Friday, August 30, 2013

Once more into notebooks--but this time Fitzgerald's!

I mentioned the abundance of F. Scott Fitzgerald's notebooks in Wednesday's post, which of course meant that I had to go pull them off the shelf and spend some time with them. Fitzgerald's notebooks differ from Anthony Powell's not only in their extent, but in their substance: in addition to single lines and ideas, they include many more developed thoughts, often running to a paragraph or more of prose. This one is fairly typical:
779 I went on one of those Armistice Day bats and the girl I was with drove my car into a hotel lobby and knocked down a major. He really wasn't hurt but he was shocked and they put me in Leavenworth to see whether he'd die or not.
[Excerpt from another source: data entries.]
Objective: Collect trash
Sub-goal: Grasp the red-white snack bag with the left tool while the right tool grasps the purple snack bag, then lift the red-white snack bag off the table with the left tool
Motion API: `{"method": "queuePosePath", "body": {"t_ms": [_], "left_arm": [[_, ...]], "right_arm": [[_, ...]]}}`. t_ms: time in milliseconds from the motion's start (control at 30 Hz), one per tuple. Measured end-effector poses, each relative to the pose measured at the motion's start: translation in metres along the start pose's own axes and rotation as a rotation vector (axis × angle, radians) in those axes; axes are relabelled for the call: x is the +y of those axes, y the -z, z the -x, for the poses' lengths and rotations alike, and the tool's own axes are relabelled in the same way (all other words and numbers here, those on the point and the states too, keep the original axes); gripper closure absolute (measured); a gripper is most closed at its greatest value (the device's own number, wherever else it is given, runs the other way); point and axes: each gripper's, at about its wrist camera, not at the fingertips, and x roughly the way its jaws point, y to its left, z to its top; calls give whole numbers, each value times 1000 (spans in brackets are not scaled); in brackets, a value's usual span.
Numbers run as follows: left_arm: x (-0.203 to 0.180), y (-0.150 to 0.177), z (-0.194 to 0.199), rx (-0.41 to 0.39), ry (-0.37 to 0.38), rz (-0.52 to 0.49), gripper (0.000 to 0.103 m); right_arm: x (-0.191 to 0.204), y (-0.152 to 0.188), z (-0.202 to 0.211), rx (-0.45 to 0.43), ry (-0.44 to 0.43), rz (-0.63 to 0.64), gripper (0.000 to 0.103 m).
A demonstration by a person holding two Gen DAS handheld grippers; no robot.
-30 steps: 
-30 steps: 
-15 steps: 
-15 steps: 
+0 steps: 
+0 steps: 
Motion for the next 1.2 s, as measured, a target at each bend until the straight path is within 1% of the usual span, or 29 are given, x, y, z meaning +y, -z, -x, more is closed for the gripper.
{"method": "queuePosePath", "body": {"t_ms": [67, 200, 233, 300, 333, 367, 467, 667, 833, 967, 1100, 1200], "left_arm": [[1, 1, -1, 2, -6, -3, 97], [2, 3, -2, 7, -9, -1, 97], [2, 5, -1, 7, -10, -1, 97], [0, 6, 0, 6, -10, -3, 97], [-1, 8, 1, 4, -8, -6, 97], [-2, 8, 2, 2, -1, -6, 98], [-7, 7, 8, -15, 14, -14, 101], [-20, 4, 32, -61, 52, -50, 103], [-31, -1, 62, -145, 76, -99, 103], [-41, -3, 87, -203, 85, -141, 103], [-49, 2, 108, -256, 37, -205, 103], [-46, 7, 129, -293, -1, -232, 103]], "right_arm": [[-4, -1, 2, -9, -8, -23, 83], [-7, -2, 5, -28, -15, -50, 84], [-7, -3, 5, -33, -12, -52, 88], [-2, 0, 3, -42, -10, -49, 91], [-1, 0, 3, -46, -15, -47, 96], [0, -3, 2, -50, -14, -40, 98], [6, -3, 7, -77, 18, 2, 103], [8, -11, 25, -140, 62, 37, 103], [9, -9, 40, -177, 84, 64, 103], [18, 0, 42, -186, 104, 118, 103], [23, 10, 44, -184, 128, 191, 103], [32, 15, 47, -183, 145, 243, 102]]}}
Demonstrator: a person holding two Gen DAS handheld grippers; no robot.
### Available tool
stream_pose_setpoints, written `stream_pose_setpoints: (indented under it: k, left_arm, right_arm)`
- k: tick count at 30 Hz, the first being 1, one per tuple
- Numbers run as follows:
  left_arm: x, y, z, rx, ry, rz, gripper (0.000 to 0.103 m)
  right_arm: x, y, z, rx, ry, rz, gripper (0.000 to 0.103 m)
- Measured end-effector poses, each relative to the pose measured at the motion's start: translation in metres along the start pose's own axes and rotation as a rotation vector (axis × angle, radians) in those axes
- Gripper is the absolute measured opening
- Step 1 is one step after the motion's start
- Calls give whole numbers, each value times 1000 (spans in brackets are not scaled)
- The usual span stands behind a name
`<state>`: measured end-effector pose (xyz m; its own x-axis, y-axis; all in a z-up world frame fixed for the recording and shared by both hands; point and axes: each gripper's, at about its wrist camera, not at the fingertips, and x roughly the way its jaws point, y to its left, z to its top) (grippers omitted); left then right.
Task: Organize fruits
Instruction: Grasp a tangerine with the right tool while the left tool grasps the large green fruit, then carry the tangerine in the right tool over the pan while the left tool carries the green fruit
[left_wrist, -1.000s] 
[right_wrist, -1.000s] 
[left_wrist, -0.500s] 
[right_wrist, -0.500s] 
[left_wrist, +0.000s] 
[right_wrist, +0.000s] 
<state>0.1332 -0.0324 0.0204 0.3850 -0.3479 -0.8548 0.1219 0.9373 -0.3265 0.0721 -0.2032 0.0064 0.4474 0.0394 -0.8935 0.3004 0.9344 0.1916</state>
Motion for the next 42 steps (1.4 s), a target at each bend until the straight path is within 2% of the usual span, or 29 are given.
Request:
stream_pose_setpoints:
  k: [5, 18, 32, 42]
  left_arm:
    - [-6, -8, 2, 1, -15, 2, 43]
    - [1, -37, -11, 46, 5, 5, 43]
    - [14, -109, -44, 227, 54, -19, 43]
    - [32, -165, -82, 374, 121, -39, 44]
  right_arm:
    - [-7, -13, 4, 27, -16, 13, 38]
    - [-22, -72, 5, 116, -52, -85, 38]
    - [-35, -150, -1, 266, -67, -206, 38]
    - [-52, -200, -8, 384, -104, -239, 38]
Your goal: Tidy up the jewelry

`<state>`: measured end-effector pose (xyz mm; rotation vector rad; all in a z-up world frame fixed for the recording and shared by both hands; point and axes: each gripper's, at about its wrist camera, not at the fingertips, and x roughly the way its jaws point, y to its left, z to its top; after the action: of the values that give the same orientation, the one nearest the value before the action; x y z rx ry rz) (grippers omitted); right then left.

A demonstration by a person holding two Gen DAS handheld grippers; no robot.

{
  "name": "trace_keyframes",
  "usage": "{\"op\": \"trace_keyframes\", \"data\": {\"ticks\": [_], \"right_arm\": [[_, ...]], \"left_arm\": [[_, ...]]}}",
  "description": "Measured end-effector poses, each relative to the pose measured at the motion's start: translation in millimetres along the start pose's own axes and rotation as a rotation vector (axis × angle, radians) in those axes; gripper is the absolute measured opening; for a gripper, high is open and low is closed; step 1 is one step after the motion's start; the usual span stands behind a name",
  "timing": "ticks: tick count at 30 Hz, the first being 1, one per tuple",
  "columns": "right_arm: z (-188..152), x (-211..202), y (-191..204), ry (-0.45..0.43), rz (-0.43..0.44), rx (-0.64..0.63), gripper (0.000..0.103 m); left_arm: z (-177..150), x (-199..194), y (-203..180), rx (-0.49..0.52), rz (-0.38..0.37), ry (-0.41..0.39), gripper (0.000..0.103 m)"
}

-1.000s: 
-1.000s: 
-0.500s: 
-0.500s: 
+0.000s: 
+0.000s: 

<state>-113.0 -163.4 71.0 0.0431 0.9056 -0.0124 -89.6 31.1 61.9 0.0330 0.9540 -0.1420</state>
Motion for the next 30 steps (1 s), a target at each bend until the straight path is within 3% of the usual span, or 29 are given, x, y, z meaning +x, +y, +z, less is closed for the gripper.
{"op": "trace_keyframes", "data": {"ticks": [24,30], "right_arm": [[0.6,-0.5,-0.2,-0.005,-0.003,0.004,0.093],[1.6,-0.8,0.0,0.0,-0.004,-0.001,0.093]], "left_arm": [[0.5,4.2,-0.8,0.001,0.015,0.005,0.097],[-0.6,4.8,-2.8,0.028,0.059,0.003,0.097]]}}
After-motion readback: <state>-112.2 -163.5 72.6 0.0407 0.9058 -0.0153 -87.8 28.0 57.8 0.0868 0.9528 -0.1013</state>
Only a couple of months--the girl's father was a big man in Kansas and they acted very well about it.
I won't quote extensively from Fitzgerald's notebooks the way I did from Powell's on Wednesday; I'll instead simply say that if you enjoy the form, and Fitzgerald, you'll enjoy this volume.

I do, however, want to share three entries that jumped out at me today as being reminiscent of Powell:
627 His old clothes with their faint smell of old clothes.

992 Family explained or damned by its dog.

1491 "Why, she's your wife--I can't imagine touching your wife." Having heard this said to a husband ten minutes before the most passionate attempts to maneuver the wife into bed.
I realize that some of what I'm reading as similarity of thought is simply the nature of the form, but even so, don't those seem like lines Powell would have enjoyed?

All of which leads me to not be able to resist closing with Powell's description of Fitzgerald, whom he met while on his brief, unsatisfactory sojourn there as a screenwriter. It's found in his memoir, To Keep the Ball Rolling:
He was smallish, neat, solidly built, wearing a light grey suit, light-coloured tie, all his tones essentially light. Photographs--seen for the most part years later--do not do justice to him. Possibly he was one of those persons who at once become self-conscious when photographed. Even snapshots tend to give him an air of swagger, a kind of cockiness, which, anyway at that moment, he did not at all possess. On the contrary, one was at once aware of an odd sort of unassuming dignity. There was no hint at all of the cantankerous temper that undoubtedly lurked beneath the surface. His air could be thought a trifle sad, not, as sometimes described in this period, in the least brokendown. When, years later, I came to know Kingsley Amis, his appearance recalled Fitzgerald's too me, a likeness photographs of both confirm.
More amusingly typical of Powell is the following observation, made before he'd managed to meet Fitzgerald:
One could not fail to notice the tone in which people in Hollywood spoke of Fitzgerald. It was as if Lazarus, just risen from the dead, were to be looked on as of some doubtful promise as a screenwriter.
Later, Powell shares a charming note that Fitzgerald sent him in thanks for a copy of From a View to a Death. Noting the manners and courtesy indicated by Fitzgerald's having taken time to send the note, he offers this aside:
I discovered only much later that a lot was happening in his own life which would have excused forgetfulness.
And thus is a Powellian plot built: in life we only learn later, and often at second-hand, what furies were secretly driving our friends and peers to distraction even as we were attempting to outpace the furies on our own tails.